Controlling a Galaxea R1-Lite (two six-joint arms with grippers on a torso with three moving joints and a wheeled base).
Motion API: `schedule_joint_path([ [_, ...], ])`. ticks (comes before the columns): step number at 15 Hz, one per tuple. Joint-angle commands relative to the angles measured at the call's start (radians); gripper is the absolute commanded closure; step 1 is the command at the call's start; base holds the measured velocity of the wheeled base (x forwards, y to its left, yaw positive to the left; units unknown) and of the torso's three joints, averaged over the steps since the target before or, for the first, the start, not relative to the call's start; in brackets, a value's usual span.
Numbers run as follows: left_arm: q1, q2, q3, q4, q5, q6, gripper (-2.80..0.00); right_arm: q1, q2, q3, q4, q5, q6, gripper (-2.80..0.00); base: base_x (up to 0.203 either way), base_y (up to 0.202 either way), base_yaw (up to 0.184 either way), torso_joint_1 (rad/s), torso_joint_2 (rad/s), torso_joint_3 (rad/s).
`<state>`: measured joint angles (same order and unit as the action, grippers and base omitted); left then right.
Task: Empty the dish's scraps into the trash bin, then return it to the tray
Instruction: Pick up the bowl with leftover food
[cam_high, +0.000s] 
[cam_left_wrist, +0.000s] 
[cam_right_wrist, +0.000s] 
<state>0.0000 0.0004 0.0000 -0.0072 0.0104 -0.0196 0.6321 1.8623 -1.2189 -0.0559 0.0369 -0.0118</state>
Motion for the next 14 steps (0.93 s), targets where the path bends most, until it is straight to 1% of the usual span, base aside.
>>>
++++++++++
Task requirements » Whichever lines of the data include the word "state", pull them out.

Answer for the task »
`<state>`: measured joint angles (same order and unit as the action, grippers and base omitted); left then right.
<state>0.0000 0.0004 0.0000 -0.0072 0.0104 -0.0196 0.6321 1.8623 -1.2189 -0.0559 0.0369 -0.0118</state>

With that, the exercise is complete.